(Saved data entries)
++++++++++++++++++++

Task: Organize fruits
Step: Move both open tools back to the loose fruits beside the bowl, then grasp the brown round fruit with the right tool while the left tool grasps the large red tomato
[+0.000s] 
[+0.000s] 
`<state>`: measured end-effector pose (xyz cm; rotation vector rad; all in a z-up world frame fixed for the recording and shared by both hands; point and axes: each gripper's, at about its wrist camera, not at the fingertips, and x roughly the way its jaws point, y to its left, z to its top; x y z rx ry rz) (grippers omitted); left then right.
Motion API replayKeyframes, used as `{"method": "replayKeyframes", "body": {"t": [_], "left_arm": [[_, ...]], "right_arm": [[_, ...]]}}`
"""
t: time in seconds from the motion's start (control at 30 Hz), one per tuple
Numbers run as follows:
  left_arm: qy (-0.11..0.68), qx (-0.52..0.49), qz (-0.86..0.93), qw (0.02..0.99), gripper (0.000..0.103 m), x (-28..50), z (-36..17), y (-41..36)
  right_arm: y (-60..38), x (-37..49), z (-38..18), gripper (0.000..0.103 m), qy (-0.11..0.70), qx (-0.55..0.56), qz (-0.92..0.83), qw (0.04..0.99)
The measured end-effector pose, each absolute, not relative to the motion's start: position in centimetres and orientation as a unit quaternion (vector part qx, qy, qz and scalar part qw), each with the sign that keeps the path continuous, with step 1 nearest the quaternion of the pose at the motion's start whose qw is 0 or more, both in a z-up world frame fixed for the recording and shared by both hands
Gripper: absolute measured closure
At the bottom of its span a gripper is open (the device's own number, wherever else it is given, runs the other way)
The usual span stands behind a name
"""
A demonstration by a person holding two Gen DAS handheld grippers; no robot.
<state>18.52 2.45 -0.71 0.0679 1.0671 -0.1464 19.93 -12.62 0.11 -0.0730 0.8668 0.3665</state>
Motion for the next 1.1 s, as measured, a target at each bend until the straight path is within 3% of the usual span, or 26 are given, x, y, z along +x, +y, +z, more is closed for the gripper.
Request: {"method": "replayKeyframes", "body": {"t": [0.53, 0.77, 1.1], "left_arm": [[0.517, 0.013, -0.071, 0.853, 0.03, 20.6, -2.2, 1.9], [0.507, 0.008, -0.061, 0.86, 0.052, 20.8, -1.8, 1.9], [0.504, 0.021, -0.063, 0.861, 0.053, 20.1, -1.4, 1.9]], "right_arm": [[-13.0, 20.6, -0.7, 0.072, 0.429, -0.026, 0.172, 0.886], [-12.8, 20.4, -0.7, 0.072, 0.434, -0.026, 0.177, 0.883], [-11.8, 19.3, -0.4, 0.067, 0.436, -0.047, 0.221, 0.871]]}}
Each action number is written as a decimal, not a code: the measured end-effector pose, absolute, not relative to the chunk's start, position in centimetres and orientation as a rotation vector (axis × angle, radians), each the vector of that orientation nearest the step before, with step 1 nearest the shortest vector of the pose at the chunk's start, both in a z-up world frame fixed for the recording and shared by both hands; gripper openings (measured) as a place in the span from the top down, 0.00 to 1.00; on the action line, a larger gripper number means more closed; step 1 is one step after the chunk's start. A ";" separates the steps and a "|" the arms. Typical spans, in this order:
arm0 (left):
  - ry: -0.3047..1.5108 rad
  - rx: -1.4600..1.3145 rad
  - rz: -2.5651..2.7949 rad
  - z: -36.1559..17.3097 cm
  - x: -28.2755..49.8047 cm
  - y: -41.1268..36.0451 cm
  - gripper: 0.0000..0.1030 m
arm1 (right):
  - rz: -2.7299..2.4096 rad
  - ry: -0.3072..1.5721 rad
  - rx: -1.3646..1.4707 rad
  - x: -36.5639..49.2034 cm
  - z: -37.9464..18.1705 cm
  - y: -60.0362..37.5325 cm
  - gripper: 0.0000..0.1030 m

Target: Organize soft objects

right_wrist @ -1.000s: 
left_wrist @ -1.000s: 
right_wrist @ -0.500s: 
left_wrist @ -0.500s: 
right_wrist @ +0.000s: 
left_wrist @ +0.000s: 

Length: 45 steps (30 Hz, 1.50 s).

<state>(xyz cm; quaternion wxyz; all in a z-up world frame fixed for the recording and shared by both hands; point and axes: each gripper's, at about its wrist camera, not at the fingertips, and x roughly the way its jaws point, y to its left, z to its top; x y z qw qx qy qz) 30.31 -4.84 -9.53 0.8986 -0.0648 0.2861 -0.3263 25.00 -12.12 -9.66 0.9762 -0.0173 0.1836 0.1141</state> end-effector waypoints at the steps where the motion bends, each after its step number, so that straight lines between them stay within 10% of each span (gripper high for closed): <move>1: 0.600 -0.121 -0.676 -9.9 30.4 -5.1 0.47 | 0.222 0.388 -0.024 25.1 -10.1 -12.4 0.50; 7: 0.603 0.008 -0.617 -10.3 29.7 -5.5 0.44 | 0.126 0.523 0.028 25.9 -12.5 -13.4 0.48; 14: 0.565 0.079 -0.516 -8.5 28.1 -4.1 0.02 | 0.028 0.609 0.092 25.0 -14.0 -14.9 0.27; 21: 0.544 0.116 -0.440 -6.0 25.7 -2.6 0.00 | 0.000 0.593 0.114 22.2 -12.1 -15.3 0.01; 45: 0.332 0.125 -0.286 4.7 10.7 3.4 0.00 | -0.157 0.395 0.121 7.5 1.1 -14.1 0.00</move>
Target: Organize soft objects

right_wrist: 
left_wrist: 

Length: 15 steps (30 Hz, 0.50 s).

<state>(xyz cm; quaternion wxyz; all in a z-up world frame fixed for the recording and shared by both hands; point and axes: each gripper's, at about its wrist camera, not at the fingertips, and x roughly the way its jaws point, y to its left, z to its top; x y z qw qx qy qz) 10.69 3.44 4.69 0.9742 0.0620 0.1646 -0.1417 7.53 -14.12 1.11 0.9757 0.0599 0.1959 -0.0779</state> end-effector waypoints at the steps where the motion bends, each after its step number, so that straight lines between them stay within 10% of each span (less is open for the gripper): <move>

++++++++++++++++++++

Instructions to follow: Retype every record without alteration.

Answer to the exercise:
Task: Organize fruits
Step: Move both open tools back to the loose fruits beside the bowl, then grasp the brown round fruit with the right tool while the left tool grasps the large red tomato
[+0.000s] 
[+0.000s] 
`<state>`: measured end-effector pose (xyz cm; rotation vector rad; all in a z-up world frame fixed for the recording and shared by both hands; point and axes: each gripper's, at about its wrist camera, not at the fingertips, and x roughly the way its jaws point, y to its left, z to its top; x y z rx ry rz) (grippers omitted); left then right.
Motion API replayKeyframes, used as `{"method": "replayKeyframes", "body": {"t": [_], "left_arm": [[_, ...]], "right_arm": [[_, ...]]}}`
"""
t: time in seconds from the motion's start (control at 30 Hz), one per tuple
Numbers run as follows:
  left_arm: qy (-0.11..0.68), qx (-0.52..0.49), qz (-0.86..0.93), qw (0.02..0.99), gripper (0.000..0.103 m), x (-28..50), z (-36..17), y (-41..36)
  right_arm: y (-60..38), x (-37..49), z (-38..18), gripper (0.000..0.103 m), qy (-0.11..0.70), qx (-0.55..0.56), qz (-0.92..0.83), qw (0.04..0.99)
The measured end-effector pose, each absolute, not relative to the motion's start: position in centimetres and orientation as a unit quaternion (vector part qx, qy, qz and scalar part qw), each with the sign that keeps the path continuous, with step 1 nearest the quaternion of the pose at the motion's start whose qw is 0 or more, both in a z-up world frame fixed for the recording and shared by both hands
Gripper: absolute measured closure
At the bottom of its span a gripper is open (the device's own number, wherever else it is given, runs the other way)
The usual span stands behind a name
"""
A demonstration by a person holding two Gen DAS handheld grippers; no robot.
<state>18.52 2.45 -0.71 0.0679 1.0671 -0.1464 19.93 -12.62 0.11 -0.0730 0.8668 0.3665</state>
Motion for the next 1.1 s, as measured, a target at each bend until the straight path is within 3% of the usual span, or 26 are given, x, y, z along +x, +y, +z, more is closed for the gripper.
Request: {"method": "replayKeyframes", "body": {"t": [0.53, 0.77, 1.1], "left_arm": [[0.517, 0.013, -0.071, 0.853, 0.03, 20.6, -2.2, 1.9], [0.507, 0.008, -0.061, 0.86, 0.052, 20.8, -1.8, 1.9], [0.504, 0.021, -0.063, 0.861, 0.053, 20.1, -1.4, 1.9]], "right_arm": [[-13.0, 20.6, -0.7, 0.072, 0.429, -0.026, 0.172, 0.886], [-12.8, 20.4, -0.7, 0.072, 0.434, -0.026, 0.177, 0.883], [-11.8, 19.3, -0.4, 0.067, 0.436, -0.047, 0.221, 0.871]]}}
Each action number is written as a decimal, not a code: the measured end-effector pose, absolute, not relative to the chunk's start, position in centimetres and orientation as a rotation vector (axis × angle, radians), each the vector of that orientation nearest the step before, with step 1 nearest the shortest vector of the pose at the chunk's start, both in a z-up world frame fixed for the recording and shared by both hands; gripper openings (measured) as a place in the span from the top down, 0.00 to 1.00; on the action line, a larger gripper number means more closed; step 1 is one step after the chunk's start. A ";" separates the steps and a "|" the arms. Typical spans, in this order:
arm0 (left):
  - ry: -0.3047..1.5108 rad
  - rx: -1.4600..1.3145 rad
  - rz: -2.5651..2.7949 rad
  - z: -36.1559..17.3097 cm
  - x: -28.2755..49.8047 cm
  - y: -41.1268..36.0451 cm
  - gripper: 0.0000..0.1030 m
arm1 (right):
  - rz: -2.7299..2.4096 rad
  - ry: -0.3072..1.5721 rad
  - rx: -1.3646..1.4707 rad
  - x: -36.5639..49.2034 cm
  - z: -37.9464..18.1705 cm
  - y: -60.0362..37.5325 cm
  - gripper: 0.0000..0.1030 m

Target: Organize soft objects

right_wrist @ -1.000s: 
left_wrist @ -1.000s: 
right_wrist @ -0.500s: 
left_wrist @ -0.500s: 
right_wrist @ +0.000s: 
left_wrist @ +0.000s: 

Length: 45 steps (30 Hz, 1.50 s).

<state>(xyz cm; quaternion wxyz; all in a z-up world frame fixed for the recording and shared by both hands; point and axes: each gripper's, at about its wrist camera, not at the fingertips, and x roughly the way its jaws point, y to its left, z to its top; x y z qw qx qy qz) 30.31 -4.84 -9.53 0.8986 -0.0648 0.2861 -0.3263 25.00 -12.12 -9.66 0.9762 -0.0173 0.1836 0.1141</state> end-effector waypoints at the steps where the motion bends, each after its step number, so that straight lines between them stay within 10% of each span (gripper high for closed): <move>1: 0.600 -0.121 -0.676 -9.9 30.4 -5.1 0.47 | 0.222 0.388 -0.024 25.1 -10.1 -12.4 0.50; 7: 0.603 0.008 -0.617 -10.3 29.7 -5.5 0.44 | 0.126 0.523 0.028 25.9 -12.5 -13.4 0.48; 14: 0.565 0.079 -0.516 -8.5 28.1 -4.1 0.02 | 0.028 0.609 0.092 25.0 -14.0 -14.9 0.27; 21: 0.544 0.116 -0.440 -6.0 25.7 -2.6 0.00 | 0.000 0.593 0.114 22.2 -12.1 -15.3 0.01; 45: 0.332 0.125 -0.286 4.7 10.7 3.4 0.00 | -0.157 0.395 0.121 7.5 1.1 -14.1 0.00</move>
Target: Organize soft objects

right_wrist: 
left_wrist: 

Length: 15 steps (30 Hz, 0.50 s).

<state>(xyz cm; quaternion wxyz; all in a z-up world frame fixed for the recording and shared by both hands; point and axes: each gripper's, at about its wrist camera, not at the fingertips, and x roughly the way its jaws point, y to its left, z to its top; x y z qw qx qy qz) 10.69 3.44 4.69 0.9742 0.0620 0.1646 -0.1417 7.53 -14.12 1.11 0.9757 0.0599 0.1959 -0.0779</state> end-effector waypoints at the steps where the motion bends, each after its step number, so that straight lines between them stay within 10% of each span (less is open for the gripper): <move>

The answer is now complete.